───── DATASET ENTRIES

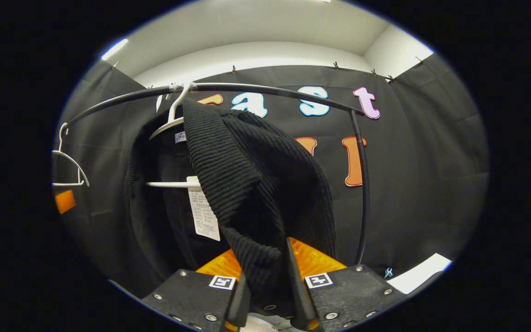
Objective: Grasp the clothes on the hanger with both hands and then place them into the laundry hamper below.
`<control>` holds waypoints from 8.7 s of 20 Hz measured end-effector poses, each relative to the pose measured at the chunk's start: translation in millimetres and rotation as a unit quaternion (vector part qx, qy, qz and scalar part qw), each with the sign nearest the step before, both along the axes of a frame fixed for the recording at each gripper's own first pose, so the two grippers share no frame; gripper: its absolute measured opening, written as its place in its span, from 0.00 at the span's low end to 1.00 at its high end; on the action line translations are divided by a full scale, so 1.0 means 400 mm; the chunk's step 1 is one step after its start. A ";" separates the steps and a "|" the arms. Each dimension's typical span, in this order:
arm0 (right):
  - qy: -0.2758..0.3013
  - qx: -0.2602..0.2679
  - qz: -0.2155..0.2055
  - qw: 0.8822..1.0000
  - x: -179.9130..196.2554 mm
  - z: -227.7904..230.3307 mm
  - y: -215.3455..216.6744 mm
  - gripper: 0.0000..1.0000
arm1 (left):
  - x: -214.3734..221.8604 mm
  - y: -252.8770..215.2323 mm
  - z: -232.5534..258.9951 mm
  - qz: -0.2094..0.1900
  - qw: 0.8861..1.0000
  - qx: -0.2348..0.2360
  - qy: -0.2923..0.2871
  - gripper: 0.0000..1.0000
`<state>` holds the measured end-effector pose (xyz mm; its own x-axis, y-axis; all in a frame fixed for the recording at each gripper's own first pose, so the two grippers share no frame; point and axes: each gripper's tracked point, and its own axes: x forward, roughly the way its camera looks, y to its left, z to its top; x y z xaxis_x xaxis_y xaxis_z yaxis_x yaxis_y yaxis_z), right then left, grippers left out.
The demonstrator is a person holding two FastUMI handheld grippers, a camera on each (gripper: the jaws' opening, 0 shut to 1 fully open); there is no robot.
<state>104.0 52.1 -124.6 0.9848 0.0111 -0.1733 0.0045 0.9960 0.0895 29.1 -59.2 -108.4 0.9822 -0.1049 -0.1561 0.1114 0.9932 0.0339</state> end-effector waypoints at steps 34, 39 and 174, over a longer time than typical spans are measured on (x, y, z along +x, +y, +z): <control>-0.070 -0.023 0.006 0.997 -0.097 0.222 -0.167 0.03 | 0.261 -0.248 -0.201 -0.059 0.997 0.024 0.044 0.20; -0.095 -0.022 -0.016 0.995 -0.103 0.292 -0.231 0.03 | 0.257 -0.215 -0.164 -0.045 0.998 0.007 0.039 0.15; 0.263 -0.011 0.102 0.959 -0.228 -1.112 0.200 0.04 | -0.229 0.048 -1.288 0.057 0.907 -0.045 0.414 0.09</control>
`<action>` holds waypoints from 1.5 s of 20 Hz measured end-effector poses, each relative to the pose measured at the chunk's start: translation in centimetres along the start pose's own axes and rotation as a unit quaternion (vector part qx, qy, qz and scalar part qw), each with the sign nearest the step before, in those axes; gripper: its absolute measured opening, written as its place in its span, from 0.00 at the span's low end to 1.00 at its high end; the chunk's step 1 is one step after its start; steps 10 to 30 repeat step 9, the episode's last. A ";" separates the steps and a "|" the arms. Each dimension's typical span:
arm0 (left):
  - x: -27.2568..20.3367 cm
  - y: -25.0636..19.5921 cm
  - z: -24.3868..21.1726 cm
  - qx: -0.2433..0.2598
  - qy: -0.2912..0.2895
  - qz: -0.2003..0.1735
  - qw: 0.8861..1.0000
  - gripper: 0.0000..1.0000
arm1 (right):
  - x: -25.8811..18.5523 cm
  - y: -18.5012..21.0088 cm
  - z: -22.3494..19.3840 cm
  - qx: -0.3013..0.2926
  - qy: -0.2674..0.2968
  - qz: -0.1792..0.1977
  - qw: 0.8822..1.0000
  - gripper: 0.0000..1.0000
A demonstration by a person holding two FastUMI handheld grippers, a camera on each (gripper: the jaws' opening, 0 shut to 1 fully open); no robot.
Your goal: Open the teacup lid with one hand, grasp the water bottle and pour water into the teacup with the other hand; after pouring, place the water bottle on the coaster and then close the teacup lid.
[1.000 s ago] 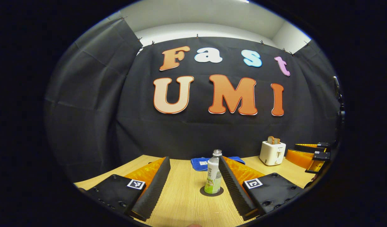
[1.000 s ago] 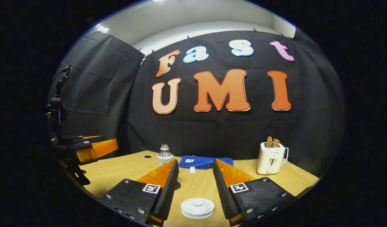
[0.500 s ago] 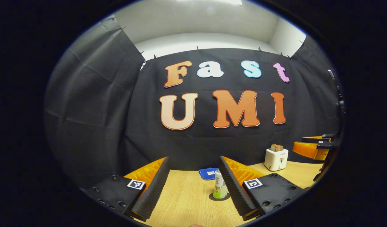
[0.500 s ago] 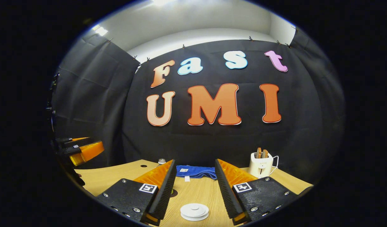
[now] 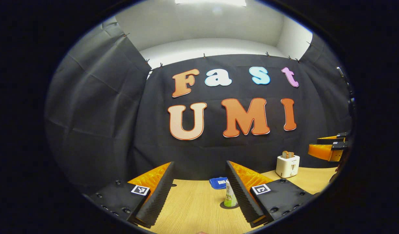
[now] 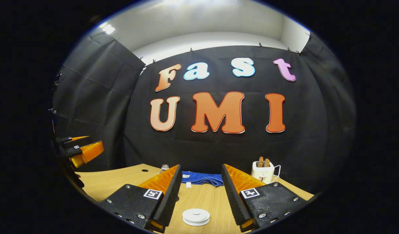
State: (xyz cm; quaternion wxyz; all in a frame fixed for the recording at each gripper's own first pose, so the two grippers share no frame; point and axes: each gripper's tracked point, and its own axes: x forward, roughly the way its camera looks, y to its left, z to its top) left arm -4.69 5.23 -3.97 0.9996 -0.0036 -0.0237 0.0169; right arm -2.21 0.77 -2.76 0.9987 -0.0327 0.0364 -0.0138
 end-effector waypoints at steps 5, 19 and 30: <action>-0.1 -0.3 -0.8 -0.009 0.005 -0.004 1.000 0.98 | -0.1 0.4 -0.1 -0.003 0.001 0.004 1.000 0.73; 0.0 -0.6 -1.1 -0.001 0.007 -0.005 1.000 0.98 | -0.1 0.9 -0.3 -0.012 0.000 0.008 1.000 0.73; 0.0 -0.6 -1.1 -0.001 0.007 -0.005 1.000 0.98 | -0.1 0.9 -0.3 -0.012 0.000 0.008 1.000 0.73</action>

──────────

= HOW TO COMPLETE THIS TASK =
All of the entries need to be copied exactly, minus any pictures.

= RESULT OF THIS EXERCISE =
Objective: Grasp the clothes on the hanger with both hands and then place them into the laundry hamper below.
`<control>` holds waypoints from 8.7 s of 20 Hz measured end-effector poses, each relative to the pose measured at the chunk's start: translation in millimetres and rotation as a unit quaternion (vector part qx, qy, qz and scalar part qw), each with the sign nearest the step before, both along the axes of a frame fixed for the recording at each gripper's own first pose, so the two grippers share no frame; gripper: its absolute measured opening, written as its place in its span, from 0.00 at the span's low end to 1.00 at its high end; on the action line translations are divided by a full scale, so 1.0 means 400 mm; the chunk's step 1 is one step after its start. A ";" separates the steps and a "|" the arms. Each dimension's typical span, in this order:
arm0 (right):
  - qy: -0.2758..0.3013
  - qx: -0.2602..0.2679
  - qz: -0.2155..0.2055
  - qw: 0.8822..1.0000
  - x: -179.9130..196.2554 mm
  - z: -227.7904..230.3307 mm
  - y: -215.3455..216.6744 mm
  - gripper: 0.0000..1.0000
arm1 (left):
  - x: -214.3734..221.8604 mm
  - y: -252.8770..215.2323 mm
  - z: -232.5534..258.9951 mm
  - qz: -0.2094..0.1900
  - qw: 0.8861..1.0000
  - qx: -0.2348..0.2360
  - qy: -0.2923..0.2871
  - gripper: 0.0000..1.0000
`<state>` holds the measured end-effector pose (xyz mm; its own x-axis, y-axis; all in a frame fixed for the recording at each gripper's own first pose, so the two grippers share no frame; point and axes: each gripper's tracked point, and its own axes: x forward, roughly the way its camera looks, y to its left, z to its top; x y z xaxis_x xaxis_y xaxis_z yaxis_x yaxis_y yaxis_z), right then left, grippers left out.
The demonstrator is a person holding two FastUMI handheld grippers, a camera on each (gripper: the jaws' opening, 0 shut to 1 fully open); there is no robot.
<state>104.0 52.1 -124.6 0.9848 0.0111 -0.1733 0.0045 0.9960 0.0895 29.1 -59.2 -108.4 0.9822 -0.1049 -0.1561 0.1114 0.9932 0.0339</state> end-effector waypoints at steps 34, 39 and 174, over a longer time than typical spans are measured on (x, y, z along +x, +y, +z): <control>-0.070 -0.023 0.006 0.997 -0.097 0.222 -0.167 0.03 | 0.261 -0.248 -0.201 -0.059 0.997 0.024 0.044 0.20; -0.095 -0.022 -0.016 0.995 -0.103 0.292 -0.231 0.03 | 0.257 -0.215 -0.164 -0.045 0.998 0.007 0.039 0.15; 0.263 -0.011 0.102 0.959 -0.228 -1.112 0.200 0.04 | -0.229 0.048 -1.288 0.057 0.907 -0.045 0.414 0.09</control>
`<action>` holds waypoints from 1.5 s of 20 Hz measured end-effector poses, each relative to the pose measured at the chunk's start: translation in centimetres along the start pose's own axes and rotation as a unit quaternion (vector part qx, qy, qz and scalar part qw), each with the sign nearest the step before, in those axes; gripper: its absolute measured opening, written as its place in its span, from 0.00 at the span's low end to 1.00 at its high end; the chunk's step 1 is one step after its start; steps 10 to 30 repeat step 9, the episode's last. A ";" separates the steps and a "|" the arms. Each dimension's typical span:
arm0 (left):
  - x: -27.2568..20.3367 cm
  - y: -25.0636..19.5921 cm
  - z: -24.3868..21.1726 cm
  - qx: -0.2433..0.2598
  - qy: -0.2912..0.2895
  - qz: -0.2003..0.1735
  - qw: 0.8861..1.0000
  - gripper: 0.0000..1.0000
arm1 (right):
  - x: -25.8811..18.5523 cm
  - y: -18.5012..21.0088 cm
  - z: -22.3494..19.3840 cm
  - qx: -0.3013..0.2926
  - qy: -0.2674..0.2968
  - qz: -0.1792..0.1977
  - qw: 0.8822..1.0000
  - gripper: 0.0000..1.0000
A demonstration by a person holding two FastUMI handheld grippers, a camera on each (gripper: the jaws' opening, 0 shut to 1 fully open); no robot.
Your goal: Open the teacup lid with one hand, grasp the water bottle and pour water into the teacup with the other hand; after pouring, place the water bottle on the coaster and then close the teacup lid.
[1.000 s ago] 
[1.000 s ago] 
[0.500 s ago] 
[0.500 s ago] 
[now] 
[now] 
State: (xyz cm; quaternion wxyz; all in a frame fixed for the recording at each gripper's own first pose, so the two grippers share no frame; point and axes: each gripper's tracked point, and its own axes: x forward, roughly the way its camera looks, y to its left, z to its top) left arm -4.69 5.23 -3.97 0.9996 -0.0036 -0.0237 0.0169; right arm -2.21 0.77 -2.76 0.9987 -0.0327 0.0364 -0.0138
 end-effector waypoints at steps 5, 19 and 30: <action>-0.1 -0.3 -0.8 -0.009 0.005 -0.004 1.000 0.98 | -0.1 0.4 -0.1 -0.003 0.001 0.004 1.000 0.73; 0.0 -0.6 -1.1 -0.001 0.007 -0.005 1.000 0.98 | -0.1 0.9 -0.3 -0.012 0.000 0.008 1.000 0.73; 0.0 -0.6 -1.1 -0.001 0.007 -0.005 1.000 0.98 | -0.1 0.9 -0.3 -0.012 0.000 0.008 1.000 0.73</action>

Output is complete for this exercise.